● Task to complete
Treat the line containing "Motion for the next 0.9" as the first line and the final line of the material below as the last; reproduce that range exactly.

● Data for this exercise
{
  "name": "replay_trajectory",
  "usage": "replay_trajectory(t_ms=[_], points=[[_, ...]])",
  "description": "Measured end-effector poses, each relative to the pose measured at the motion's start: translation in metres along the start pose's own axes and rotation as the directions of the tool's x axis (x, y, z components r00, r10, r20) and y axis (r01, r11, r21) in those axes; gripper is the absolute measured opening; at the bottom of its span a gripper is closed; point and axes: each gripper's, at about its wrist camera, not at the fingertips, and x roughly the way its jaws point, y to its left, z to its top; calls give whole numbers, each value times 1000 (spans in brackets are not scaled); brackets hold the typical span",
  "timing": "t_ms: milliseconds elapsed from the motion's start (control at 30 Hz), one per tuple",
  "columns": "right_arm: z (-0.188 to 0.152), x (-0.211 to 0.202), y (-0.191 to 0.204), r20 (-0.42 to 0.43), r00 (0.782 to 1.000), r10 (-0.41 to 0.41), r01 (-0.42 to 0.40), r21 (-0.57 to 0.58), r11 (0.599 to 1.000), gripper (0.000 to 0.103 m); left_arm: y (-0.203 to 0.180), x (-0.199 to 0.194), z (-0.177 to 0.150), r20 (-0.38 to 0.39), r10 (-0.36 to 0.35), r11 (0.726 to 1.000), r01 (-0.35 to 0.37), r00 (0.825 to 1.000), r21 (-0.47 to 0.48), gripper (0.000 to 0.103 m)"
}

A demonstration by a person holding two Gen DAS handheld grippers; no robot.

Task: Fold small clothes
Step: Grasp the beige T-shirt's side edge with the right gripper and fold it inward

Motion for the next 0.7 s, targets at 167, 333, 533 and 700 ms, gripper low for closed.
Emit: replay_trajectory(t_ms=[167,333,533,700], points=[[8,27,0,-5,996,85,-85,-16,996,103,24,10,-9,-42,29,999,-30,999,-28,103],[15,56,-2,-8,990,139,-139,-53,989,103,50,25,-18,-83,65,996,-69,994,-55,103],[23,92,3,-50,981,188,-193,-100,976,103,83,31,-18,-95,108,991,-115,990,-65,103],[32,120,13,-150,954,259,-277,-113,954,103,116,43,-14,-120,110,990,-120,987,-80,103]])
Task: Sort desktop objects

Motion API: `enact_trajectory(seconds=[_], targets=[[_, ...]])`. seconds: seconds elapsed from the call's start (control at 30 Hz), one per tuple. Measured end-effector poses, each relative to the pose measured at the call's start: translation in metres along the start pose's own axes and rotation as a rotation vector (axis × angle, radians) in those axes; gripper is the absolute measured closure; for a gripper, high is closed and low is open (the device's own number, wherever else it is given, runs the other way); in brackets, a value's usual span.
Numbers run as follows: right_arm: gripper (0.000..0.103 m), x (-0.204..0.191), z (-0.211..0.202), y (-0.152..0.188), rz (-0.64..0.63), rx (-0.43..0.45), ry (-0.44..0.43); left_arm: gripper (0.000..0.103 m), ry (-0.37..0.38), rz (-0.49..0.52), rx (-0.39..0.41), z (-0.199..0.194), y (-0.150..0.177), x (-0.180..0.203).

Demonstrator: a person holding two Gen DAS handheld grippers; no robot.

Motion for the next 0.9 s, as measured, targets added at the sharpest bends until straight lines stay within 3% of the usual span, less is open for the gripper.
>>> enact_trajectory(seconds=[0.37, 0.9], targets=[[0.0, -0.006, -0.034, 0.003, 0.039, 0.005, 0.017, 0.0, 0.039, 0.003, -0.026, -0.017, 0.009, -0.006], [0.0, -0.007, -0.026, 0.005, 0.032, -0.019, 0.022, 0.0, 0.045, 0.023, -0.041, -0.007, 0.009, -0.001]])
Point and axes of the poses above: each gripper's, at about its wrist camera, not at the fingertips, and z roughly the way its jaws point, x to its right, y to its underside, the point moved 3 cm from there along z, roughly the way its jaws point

● Completed exercise
Motion for the next 0.9 s, as measured, targets added at the sharpest bends until straight lines stay within 3% of the usual span, less is open for the gripper.
>>> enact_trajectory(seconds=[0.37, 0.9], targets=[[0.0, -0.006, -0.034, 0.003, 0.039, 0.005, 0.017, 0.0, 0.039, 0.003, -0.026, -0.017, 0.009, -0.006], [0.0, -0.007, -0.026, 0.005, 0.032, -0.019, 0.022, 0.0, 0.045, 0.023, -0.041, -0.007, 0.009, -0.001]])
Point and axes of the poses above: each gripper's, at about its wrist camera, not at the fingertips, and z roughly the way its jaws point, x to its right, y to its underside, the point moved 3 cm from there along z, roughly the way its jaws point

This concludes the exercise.